→ Directions for this task:
Would you please transcribe the records below from the line with "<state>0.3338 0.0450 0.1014" through their final line, exactly and with no other lines?

(Beginning of Material for the task)

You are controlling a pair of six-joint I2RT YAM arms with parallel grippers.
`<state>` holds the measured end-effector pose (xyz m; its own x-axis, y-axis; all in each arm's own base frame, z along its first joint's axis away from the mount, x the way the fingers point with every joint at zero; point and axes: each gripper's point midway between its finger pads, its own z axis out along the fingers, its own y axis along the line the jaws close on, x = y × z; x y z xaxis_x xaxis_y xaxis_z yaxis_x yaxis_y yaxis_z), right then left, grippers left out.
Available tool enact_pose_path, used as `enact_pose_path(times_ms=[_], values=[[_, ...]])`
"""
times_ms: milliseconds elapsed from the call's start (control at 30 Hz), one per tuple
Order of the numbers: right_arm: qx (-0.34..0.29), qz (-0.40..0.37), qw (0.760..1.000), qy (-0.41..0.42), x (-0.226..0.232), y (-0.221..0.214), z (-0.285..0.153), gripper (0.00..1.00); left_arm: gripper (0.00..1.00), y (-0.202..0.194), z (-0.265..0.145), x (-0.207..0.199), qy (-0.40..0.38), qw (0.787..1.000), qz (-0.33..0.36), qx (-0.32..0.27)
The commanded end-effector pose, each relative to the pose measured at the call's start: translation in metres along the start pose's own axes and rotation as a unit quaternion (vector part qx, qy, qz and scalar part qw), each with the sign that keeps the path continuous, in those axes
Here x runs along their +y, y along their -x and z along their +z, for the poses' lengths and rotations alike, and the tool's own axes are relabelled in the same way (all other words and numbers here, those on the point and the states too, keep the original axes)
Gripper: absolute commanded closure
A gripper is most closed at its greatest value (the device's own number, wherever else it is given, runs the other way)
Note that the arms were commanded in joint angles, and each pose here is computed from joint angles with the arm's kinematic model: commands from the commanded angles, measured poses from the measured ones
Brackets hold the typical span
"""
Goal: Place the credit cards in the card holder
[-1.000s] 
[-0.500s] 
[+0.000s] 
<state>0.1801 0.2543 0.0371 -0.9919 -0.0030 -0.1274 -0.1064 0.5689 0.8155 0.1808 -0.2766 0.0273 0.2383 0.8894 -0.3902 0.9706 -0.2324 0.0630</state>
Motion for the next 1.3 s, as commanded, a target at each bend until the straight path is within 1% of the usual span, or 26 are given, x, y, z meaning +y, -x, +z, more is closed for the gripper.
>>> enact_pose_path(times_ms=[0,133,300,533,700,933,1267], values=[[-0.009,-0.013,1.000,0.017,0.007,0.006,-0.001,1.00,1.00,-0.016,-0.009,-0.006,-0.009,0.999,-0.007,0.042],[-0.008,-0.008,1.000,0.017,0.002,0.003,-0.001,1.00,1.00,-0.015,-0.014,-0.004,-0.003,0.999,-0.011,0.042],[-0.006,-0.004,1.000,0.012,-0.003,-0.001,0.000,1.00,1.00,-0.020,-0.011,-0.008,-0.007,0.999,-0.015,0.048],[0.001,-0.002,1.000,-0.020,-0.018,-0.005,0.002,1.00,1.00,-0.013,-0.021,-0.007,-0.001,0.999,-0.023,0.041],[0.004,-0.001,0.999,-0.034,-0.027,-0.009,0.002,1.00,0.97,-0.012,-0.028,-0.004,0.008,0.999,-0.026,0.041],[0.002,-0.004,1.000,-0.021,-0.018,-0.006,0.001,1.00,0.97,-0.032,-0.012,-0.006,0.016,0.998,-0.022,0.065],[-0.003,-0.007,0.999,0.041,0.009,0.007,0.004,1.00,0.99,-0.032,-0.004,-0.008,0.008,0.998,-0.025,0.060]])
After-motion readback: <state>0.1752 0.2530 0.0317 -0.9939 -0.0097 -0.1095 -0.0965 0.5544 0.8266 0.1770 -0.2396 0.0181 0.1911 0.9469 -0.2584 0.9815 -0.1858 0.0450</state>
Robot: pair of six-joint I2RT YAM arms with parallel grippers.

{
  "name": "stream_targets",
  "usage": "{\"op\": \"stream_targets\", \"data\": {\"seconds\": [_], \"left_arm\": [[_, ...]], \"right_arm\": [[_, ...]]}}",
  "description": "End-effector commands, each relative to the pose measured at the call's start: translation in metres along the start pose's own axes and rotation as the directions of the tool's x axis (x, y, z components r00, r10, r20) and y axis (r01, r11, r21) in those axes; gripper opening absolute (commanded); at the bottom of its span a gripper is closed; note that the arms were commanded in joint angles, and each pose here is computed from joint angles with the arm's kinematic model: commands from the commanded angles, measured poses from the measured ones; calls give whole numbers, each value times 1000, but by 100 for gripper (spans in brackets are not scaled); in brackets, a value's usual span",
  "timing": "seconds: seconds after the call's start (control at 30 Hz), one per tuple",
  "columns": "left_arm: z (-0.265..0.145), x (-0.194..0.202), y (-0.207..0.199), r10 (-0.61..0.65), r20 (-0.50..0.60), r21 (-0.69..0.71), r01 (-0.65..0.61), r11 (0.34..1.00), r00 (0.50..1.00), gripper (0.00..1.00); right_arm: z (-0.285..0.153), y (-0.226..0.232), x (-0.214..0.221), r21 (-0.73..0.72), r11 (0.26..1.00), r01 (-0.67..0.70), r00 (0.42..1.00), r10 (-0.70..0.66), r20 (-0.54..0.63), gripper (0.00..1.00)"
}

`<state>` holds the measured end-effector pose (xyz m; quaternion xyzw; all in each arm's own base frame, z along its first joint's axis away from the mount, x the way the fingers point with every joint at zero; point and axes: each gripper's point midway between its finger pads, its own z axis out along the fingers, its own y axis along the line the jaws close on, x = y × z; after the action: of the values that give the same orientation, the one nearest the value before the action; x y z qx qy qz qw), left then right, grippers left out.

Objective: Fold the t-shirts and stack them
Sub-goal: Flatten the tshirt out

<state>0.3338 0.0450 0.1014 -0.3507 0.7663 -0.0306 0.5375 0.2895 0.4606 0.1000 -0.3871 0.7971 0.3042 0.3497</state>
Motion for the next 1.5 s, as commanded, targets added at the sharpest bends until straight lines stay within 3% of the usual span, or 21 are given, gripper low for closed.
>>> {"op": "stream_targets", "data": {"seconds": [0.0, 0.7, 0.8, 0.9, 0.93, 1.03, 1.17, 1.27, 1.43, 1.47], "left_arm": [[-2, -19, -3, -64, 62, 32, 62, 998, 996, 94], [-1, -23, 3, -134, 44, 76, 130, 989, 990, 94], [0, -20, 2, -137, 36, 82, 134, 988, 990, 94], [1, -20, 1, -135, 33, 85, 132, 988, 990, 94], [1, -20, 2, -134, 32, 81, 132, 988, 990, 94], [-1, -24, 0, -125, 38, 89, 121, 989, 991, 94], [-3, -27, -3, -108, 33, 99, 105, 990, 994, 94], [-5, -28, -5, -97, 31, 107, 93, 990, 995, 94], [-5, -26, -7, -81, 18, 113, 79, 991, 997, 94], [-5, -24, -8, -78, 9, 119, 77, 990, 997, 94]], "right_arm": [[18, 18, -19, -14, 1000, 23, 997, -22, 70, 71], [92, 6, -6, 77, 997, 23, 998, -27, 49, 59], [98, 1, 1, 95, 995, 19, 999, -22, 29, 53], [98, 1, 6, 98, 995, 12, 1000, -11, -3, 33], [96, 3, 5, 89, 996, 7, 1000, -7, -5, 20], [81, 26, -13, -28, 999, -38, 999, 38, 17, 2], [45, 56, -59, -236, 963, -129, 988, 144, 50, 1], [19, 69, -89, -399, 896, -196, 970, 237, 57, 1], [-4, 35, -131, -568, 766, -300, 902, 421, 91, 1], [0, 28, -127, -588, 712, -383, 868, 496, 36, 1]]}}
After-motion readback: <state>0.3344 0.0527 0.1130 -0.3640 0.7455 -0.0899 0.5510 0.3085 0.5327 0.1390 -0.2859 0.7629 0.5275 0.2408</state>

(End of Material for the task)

→ Response to this exercise:
<state>0.3338 0.0450 0.1014 -0.3507 0.7663 -0.0306 0.5375 0.2895 0.4606 0.1000 -0.3871 0.7971 0.3042 0.3497</state>
Motion for the next 1.5 s, as commanded, targets added at the sharpest bends until straight lines stay within 3% of the usual span, or 21 are given, gripper low for closed.
>>> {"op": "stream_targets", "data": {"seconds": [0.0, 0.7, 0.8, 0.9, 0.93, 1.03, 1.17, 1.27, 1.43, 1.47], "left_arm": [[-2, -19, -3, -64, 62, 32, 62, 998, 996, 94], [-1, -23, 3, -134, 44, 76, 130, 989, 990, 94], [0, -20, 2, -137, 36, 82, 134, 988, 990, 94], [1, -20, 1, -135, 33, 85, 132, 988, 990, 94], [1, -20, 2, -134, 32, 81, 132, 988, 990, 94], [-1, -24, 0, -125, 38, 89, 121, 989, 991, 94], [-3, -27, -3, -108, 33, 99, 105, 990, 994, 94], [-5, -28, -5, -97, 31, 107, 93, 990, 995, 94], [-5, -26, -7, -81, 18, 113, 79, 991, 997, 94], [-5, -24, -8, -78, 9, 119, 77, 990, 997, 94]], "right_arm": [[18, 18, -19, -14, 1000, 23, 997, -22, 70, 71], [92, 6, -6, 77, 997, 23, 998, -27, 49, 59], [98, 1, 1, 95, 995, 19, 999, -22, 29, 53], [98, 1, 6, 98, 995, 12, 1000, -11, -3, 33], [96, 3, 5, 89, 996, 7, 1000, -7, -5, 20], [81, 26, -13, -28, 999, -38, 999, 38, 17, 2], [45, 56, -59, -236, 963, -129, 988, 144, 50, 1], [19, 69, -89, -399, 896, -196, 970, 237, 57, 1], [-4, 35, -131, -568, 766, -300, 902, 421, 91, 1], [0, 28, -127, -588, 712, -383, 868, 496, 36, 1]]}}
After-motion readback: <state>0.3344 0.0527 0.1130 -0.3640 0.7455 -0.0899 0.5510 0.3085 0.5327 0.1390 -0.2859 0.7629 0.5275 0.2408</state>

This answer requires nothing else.